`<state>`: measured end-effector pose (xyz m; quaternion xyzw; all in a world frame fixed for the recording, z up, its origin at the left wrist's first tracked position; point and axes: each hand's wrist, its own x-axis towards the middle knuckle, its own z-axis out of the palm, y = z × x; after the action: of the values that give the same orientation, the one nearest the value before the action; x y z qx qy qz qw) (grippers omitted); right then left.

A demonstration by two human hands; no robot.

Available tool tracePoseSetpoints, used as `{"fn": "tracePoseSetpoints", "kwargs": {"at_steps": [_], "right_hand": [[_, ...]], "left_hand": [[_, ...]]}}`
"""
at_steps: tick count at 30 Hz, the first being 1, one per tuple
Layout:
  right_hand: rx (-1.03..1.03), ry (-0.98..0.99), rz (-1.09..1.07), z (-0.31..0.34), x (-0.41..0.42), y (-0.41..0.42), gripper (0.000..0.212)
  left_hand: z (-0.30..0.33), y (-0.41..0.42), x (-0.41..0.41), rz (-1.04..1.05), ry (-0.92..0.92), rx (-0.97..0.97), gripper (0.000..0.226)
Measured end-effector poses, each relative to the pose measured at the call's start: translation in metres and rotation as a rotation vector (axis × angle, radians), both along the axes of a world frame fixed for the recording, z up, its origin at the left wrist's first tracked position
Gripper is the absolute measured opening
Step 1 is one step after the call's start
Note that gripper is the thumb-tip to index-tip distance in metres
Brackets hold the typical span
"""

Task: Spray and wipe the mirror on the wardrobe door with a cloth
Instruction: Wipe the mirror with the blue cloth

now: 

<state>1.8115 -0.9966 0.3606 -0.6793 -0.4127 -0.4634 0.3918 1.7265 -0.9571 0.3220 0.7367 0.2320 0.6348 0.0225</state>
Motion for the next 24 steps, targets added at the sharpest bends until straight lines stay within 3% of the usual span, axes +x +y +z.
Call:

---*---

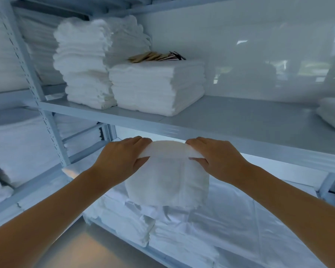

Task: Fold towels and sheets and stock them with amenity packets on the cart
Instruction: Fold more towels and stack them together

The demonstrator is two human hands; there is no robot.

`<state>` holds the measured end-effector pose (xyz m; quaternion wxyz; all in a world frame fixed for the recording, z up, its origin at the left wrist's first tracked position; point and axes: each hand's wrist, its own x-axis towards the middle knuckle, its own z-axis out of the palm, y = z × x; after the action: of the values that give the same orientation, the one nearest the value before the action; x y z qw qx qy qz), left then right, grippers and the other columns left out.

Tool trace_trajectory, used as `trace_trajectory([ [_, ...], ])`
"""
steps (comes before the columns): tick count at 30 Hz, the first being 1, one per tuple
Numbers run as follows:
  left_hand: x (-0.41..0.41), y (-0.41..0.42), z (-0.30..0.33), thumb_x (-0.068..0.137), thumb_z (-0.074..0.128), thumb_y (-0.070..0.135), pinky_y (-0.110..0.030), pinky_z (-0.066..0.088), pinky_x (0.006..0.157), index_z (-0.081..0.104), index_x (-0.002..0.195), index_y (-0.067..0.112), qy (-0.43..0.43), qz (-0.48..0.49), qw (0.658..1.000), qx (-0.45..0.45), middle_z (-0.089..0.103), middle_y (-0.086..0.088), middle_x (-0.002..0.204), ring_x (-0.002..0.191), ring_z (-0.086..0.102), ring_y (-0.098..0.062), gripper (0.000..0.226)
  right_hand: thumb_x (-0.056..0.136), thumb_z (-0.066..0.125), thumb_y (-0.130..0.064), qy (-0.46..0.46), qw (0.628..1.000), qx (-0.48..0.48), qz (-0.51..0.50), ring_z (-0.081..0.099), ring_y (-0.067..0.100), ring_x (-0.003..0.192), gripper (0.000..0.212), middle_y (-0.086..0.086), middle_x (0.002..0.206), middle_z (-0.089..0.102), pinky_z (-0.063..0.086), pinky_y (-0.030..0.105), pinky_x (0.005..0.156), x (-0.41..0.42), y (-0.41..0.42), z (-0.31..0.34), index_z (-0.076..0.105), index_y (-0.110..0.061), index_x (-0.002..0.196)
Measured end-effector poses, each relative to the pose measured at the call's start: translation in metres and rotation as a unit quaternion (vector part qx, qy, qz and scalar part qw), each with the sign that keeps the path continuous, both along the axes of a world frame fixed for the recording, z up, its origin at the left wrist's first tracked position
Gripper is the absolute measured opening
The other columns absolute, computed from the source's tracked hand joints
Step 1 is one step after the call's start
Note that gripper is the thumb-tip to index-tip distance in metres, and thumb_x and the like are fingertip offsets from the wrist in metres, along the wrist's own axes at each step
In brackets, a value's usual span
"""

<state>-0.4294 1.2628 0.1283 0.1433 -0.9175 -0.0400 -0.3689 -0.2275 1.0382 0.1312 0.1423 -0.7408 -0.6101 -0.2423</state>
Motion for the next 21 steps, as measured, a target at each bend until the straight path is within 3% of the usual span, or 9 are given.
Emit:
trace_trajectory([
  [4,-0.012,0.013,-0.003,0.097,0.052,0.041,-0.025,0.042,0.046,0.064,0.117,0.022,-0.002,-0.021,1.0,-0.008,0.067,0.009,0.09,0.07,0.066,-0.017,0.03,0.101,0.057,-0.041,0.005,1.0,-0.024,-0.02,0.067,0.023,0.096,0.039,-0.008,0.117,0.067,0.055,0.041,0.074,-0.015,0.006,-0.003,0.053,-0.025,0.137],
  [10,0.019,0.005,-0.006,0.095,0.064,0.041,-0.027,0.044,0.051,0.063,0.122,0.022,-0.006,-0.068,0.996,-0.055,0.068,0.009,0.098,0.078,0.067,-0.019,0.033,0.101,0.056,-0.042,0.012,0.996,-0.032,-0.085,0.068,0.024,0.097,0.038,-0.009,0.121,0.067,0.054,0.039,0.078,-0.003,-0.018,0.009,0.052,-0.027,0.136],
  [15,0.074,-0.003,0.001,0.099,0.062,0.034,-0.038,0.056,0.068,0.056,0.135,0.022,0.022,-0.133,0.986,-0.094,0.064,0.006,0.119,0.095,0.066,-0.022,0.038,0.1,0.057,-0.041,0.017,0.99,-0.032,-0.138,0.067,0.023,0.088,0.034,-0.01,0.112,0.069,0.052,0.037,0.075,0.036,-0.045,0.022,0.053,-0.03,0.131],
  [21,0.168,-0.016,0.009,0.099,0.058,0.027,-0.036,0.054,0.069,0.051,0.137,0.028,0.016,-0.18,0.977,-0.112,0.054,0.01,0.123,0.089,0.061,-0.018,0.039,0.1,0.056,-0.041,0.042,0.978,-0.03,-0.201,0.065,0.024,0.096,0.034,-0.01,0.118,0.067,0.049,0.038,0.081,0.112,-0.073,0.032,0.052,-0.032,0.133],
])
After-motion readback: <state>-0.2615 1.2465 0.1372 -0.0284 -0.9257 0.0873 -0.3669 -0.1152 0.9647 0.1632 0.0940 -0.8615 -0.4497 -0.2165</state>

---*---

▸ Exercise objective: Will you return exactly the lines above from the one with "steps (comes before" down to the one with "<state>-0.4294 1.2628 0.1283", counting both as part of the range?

▸ Exercise answer:
steps (comes before the columns): tick count at 30 Hz, the first being 1, one per tuple
Numbers run as follows:
  left_hand: x (-0.41..0.41), y (-0.41..0.42), z (-0.30..0.33), thumb_x (-0.068..0.137), thumb_z (-0.074..0.128), thumb_y (-0.070..0.135), pinky_y (-0.110..0.030), pinky_z (-0.066..0.088), pinky_x (0.006..0.157), index_z (-0.081..0.104), index_x (-0.002..0.195), index_y (-0.067..0.112), qy (-0.43..0.43), qz (-0.48..0.49), qw (0.658..1.000), qx (-0.45..0.45), middle_z (-0.089..0.103), middle_y (-0.086..0.088), middle_x (-0.002..0.204), ring_x (-0.002..0.191), ring_z (-0.086..0.102), ring_y (-0.098..0.062), gripper (0.000..0.226)
  right_hand: thumb_x (-0.056..0.136), thumb_z (-0.066..0.125), thumb_y (-0.130..0.064), qy (-0.46..0.46), qw (0.628..1.000), qx (-0.48..0.48), qz (-0.51..0.50), ring_z (-0.081..0.099), ring_y (-0.067..0.100), ring_x (-0.003..0.192), gripper (0.000..0.212), middle_y (-0.086..0.086), middle_x (0.002..0.206), middle_z (-0.089..0.102), pinky_z (-0.063..0.086), pinky_y (-0.030..0.105), pinky_x (0.005..0.156), x (-0.41..0.42), y (-0.41..0.42), z (-0.31..0.34), index_z (-0.076..0.105), index_y (-0.110..0.061), index_x (-0.002..0.196)
Measured end-effector poses, each relative to the pose measured at the call's start: translation in metres and rotation as a unit quaternion (vector part qx, qy, qz and scalar part qw), each with the sign that keeps the path continuous, both along the axes of a world frame fixed for the recording, z up, its origin at the left wrist's first tracked position
Gripper is the absolute measured opening
The other columns absolute, computed from the source's tracked hand joints
Step 1 is one step after the call's start
Note that gripper is the thumb-tip to index-tip distance in metres, and thumb_x and the like are fingertip offsets from the wrist in metres, along the wrist's own axes at each step
In brackets, a value's usual span
"""

<state>-0.4294 1.2628 0.1283 0.1433 -0.9175 -0.0400 -0.3689 -0.2275 1.0382 0.1312 0.1423 -0.7408 -0.6101 -0.2423</state>

The full answer has now been given.